Why is the Newborn Prone to Heat Loss?
The newborn is particularly susceptible to heat loss for a number of reasons: see Box 24.1
- Babies have (like all small mammals) a relatively large body surface area to weight ratio. A preterm infant’s limited ability to flex limbs and trunk increases the exposed surface area for heat loss
- Babies have a limited ability to shiver
- Babies (especially preterm and SGA babies) have a lack of subcutaneous fat
- Babies (especially preterm and IUGR babies) have a deficiency of brown fat and reduced glycogen stores
- Babies are born wet (liquor, meconium, blood), predisposing to evaporation
Prevention of Excessive Heat Loss
The ways in which heat loss can be prevented in general are described in Table 24.1. Specific issues are described below.
Labour Ward
The provision of warmth and prevention of heat loss is the first essential step in stabilization of the newborn. It comes before airway and breathing in all resuscitation algorithms. The baby must either be dried completely with a prewarmed, clean towels or (if preterm <32 weeks) be placed, still wet, into a large plastic bag which provides a ‘mini-incubator’ around the baby and prevents evaporative and convective heat loss. The bag must clearly not cover the baby’s head, which should be covered with a hat. Radiant wamers or heated mattresses are used. Heating gel packs can be used for extreme preterm babies.
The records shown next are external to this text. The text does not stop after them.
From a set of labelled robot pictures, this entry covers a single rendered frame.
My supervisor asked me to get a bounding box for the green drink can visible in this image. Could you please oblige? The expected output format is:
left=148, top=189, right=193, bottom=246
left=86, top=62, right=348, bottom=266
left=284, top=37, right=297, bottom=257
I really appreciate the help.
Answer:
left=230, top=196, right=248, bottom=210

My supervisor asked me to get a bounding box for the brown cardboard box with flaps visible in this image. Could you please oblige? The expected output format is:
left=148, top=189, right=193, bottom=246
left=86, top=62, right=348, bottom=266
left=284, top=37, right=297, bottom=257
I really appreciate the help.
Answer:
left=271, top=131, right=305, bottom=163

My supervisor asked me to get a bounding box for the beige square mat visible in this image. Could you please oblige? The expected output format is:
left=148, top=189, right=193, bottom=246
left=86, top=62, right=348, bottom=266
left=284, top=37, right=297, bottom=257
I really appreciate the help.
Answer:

For a healthy term newborn skin-to-skin contact immediately after birth is recommended. The infant is thoroughly dried and placed on the mother’s chest and abdomen with a light blanket around them. This reduces radiant and conductive heat loss, promotes temperature stabilization and improve bonding and lactation.
Nursery
Very low birthweight (VLBW) infants do not have a superficial layer of keratin, and consequently water and heat are lost through the permeable skin. Adequate ambient humidity in the incubator prevents this. Infants should be dressed, including a hat, to reduce radiant and convective heat loss whenever possible. Modern incubators provide a thermoneutral humidified environment and have warm air ‘curtains’ that minimize convection currents when doors are opened for procedures.
Closed Versus Open Incubators
Babies are generally provided with a thermoneutral environment by nursing them in either a closed incubator (with doors and ports to allow access) or on a servo-controlled heated platform, with an overhead radiant heater or heated mattress. The thermoneutral temperature is that at which the baby expends least additional energy maintaining body temperature. The thermoneutral range is much narrower in preterm infants than in older children (Fig. 24.3).